ACTIVITY:
The answer is all of the data repeated exactly, with each picture omitted.

:: GIVEN INFORMATION ::

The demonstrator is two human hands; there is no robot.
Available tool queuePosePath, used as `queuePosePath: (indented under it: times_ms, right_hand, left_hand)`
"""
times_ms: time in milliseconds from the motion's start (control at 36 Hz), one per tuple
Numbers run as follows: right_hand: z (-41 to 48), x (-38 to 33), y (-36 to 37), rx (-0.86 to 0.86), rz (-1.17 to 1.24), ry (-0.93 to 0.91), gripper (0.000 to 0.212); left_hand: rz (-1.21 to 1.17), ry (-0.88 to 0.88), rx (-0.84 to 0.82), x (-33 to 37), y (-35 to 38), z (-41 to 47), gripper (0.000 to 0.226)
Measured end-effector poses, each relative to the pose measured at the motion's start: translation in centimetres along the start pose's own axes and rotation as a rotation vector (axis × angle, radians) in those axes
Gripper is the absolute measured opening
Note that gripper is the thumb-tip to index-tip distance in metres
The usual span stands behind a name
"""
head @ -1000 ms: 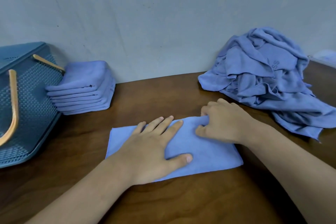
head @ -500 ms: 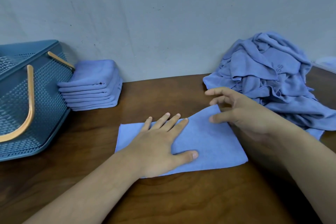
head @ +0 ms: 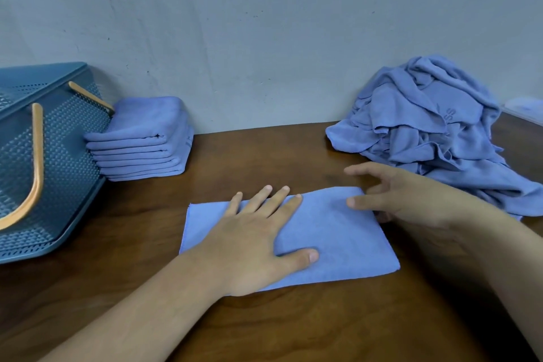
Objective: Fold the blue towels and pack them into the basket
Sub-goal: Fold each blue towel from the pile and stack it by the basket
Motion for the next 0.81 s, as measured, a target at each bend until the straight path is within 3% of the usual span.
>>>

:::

RESPONSE TO THE TASK:
The demonstrator is two human hands; there is no robot.
Available tool queuePosePath, used as `queuePosePath: (indented under it: times_ms, right_hand, left_hand)`
"""
times_ms: time in milliseconds from the motion's start (control at 36 Hz), one per tuple
Numbers run as follows: right_hand: z (-41 to 48), x (-38 to 33), y (-36 to 37), rx (-0.86 to 0.86), rz (-1.17 to 1.24), ry (-0.93 to 0.91), gripper (0.000 to 0.212); left_hand: rz (-1.21 to 1.17), ry (-0.88 to 0.88), rx (-0.84 to 0.82), x (-33 to 37), y (-35 to 38), z (-41 to 47), gripper (0.000 to 0.226)
Measured end-effector poses, each relative to the pose measured at the motion's start: translation in centimetres along the start pose's own axes and rotation as a rotation vector (axis × angle, radians) in those axes
Gripper is the absolute measured opening
Note that gripper is the thumb-tip to index-tip distance in metres
The usual span stands behind a name
"""
head @ -1000 ms: 
head @ -500 ms: 
head @ +0 ms: 
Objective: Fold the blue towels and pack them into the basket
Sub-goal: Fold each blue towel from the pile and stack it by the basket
Motion for the next 0.81 s, as measured, a target at each bend until the straight path is within 3% of the usual span.
>>>

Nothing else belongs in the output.